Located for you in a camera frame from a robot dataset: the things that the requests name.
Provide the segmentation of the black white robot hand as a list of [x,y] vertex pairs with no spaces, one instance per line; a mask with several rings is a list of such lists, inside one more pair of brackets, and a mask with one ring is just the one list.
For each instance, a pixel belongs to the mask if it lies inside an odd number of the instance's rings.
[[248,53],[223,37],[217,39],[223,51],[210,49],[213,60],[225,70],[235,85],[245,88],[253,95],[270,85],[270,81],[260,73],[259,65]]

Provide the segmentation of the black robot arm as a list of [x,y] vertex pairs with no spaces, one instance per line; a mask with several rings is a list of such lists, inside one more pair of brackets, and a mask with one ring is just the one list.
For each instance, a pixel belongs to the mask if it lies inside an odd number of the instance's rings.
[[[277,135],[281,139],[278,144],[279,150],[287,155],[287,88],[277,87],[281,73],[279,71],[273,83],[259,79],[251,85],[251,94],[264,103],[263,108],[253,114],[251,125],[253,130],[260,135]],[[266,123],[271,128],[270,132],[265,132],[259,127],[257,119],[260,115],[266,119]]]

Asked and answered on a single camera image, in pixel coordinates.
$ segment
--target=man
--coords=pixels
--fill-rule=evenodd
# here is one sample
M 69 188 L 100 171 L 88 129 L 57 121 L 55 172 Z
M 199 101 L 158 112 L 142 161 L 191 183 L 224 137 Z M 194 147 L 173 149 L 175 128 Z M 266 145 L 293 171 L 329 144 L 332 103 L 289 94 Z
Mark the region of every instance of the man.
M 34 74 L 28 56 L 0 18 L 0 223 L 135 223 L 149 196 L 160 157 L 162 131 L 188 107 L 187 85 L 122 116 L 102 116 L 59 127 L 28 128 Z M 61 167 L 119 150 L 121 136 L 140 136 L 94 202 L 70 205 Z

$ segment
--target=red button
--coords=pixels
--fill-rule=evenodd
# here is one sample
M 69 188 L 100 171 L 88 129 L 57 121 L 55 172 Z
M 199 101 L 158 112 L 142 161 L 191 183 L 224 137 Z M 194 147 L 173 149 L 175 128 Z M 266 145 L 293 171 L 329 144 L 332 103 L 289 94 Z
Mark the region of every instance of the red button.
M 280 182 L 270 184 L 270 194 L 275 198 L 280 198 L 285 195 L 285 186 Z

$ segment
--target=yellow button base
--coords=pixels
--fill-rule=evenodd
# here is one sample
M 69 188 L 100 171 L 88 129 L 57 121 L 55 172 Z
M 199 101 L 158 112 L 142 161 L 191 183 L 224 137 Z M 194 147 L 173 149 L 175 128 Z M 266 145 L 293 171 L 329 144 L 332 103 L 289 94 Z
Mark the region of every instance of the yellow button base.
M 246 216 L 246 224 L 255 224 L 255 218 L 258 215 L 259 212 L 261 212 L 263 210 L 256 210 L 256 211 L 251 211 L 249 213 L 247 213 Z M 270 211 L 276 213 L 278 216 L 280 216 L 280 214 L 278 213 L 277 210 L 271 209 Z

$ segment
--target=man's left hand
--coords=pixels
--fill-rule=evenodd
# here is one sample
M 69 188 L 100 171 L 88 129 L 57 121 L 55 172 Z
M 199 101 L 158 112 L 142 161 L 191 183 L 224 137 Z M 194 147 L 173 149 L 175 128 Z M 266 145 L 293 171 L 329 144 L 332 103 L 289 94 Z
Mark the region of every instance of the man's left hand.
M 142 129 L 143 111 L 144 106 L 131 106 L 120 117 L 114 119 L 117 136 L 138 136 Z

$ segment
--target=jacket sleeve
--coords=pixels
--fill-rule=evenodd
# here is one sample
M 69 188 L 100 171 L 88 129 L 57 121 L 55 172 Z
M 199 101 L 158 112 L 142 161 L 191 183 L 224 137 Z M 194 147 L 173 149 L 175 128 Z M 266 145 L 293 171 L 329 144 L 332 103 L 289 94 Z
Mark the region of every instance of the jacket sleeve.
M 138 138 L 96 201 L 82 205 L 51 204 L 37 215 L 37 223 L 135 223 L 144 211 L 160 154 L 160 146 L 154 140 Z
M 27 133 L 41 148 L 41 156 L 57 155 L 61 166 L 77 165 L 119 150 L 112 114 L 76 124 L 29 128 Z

• • •

» **Your task**
Copy down the complete data exactly as supplied.

» **Result for this task**
Located for you in a camera frame from a robot dataset: the things that the requests name.
Provide the segmentation of the black white robot hand as a list of [x,y] vertex pairs with no spaces, one instance per line; a mask with several rings is a list of such lists, inside one more pair of brackets, and a mask with one ring is just the one list.
For each instance, a pixel belongs to the mask if it lies inside an odd number of the instance's rings.
[[248,53],[223,37],[217,39],[223,51],[210,49],[213,60],[225,70],[235,85],[245,88],[253,95],[270,85],[270,81],[260,73],[259,65]]

Provide the segmentation of the black robot arm as a list of [x,y] vertex pairs with no spaces, one instance per line; a mask with several rings is a list of such lists, inside one more pair of brackets, and a mask with one ring is just the one list.
For each instance, a pixel belongs to the mask if it lies inside an odd number of the instance's rings.
[[[277,135],[281,139],[278,144],[279,150],[287,155],[287,88],[277,87],[281,73],[279,71],[273,83],[259,79],[251,85],[251,94],[264,103],[263,108],[253,114],[251,125],[253,130],[260,135]],[[266,123],[271,128],[270,132],[265,132],[259,127],[257,119],[260,115],[266,119]]]

Asked and answered on a single camera image, in pixel coordinates.
$ segment
--target=man
--coords=pixels
--fill-rule=evenodd
# here is one sample
M 69 188 L 100 171 L 88 129 L 57 121 L 55 172 Z
M 199 101 L 158 112 L 142 161 L 191 183 L 224 137 Z M 194 147 L 173 149 L 175 128 Z M 266 145 L 293 171 L 329 144 L 332 103 L 289 94 Z
Mark the region of every instance of the man.
M 34 74 L 28 56 L 0 18 L 0 223 L 135 223 L 149 196 L 160 157 L 162 131 L 188 107 L 187 85 L 122 116 L 102 116 L 59 127 L 28 128 Z M 61 167 L 119 150 L 121 136 L 140 136 L 94 202 L 70 205 Z

$ segment
--target=red button
--coords=pixels
--fill-rule=evenodd
# here is one sample
M 69 188 L 100 171 L 88 129 L 57 121 L 55 172 Z
M 199 101 L 158 112 L 142 161 L 191 183 L 224 137 Z M 194 147 L 173 149 L 175 128 Z M 266 145 L 293 171 L 329 144 L 332 103 L 289 94 Z
Mark the region of every instance of the red button.
M 280 182 L 270 184 L 270 194 L 275 198 L 280 198 L 285 195 L 285 186 Z

$ segment
--target=yellow button base
--coords=pixels
--fill-rule=evenodd
# here is one sample
M 69 188 L 100 171 L 88 129 L 57 121 L 55 172 Z
M 199 101 L 158 112 L 142 161 L 191 183 L 224 137 Z M 194 147 L 173 149 L 175 128 Z M 266 145 L 293 171 L 329 144 L 332 103 L 289 94 Z
Mark the region of every instance of the yellow button base.
M 246 216 L 246 224 L 255 224 L 255 218 L 258 215 L 259 212 L 261 212 L 263 210 L 256 210 L 256 211 L 251 211 L 249 213 L 247 213 Z M 270 211 L 276 213 L 278 216 L 280 216 L 280 214 L 278 213 L 277 210 L 271 209 Z

$ segment
--target=man's left hand
--coords=pixels
--fill-rule=evenodd
# here is one sample
M 69 188 L 100 171 L 88 129 L 57 121 L 55 172 Z
M 199 101 L 158 112 L 142 161 L 191 183 L 224 137 Z M 194 147 L 173 149 L 175 128 Z M 266 145 L 293 171 L 329 144 L 332 103 L 289 94 Z
Mark the region of every instance of the man's left hand.
M 142 129 L 143 111 L 144 106 L 131 106 L 120 117 L 114 119 L 117 136 L 138 136 Z

$ segment
--target=jacket sleeve
--coords=pixels
--fill-rule=evenodd
# here is one sample
M 69 188 L 100 171 L 88 129 L 57 121 L 55 172 Z
M 199 101 L 158 112 L 142 161 L 191 183 L 224 137 Z M 194 147 L 173 149 L 175 128 Z M 266 145 L 293 171 L 329 144 L 332 103 L 289 94 Z
Mark the region of every instance of the jacket sleeve.
M 138 138 L 96 201 L 82 205 L 51 204 L 37 215 L 37 223 L 135 223 L 144 211 L 160 154 L 160 146 L 154 140 Z
M 27 133 L 41 148 L 41 156 L 57 155 L 61 166 L 77 165 L 119 150 L 112 114 L 76 124 L 29 128 Z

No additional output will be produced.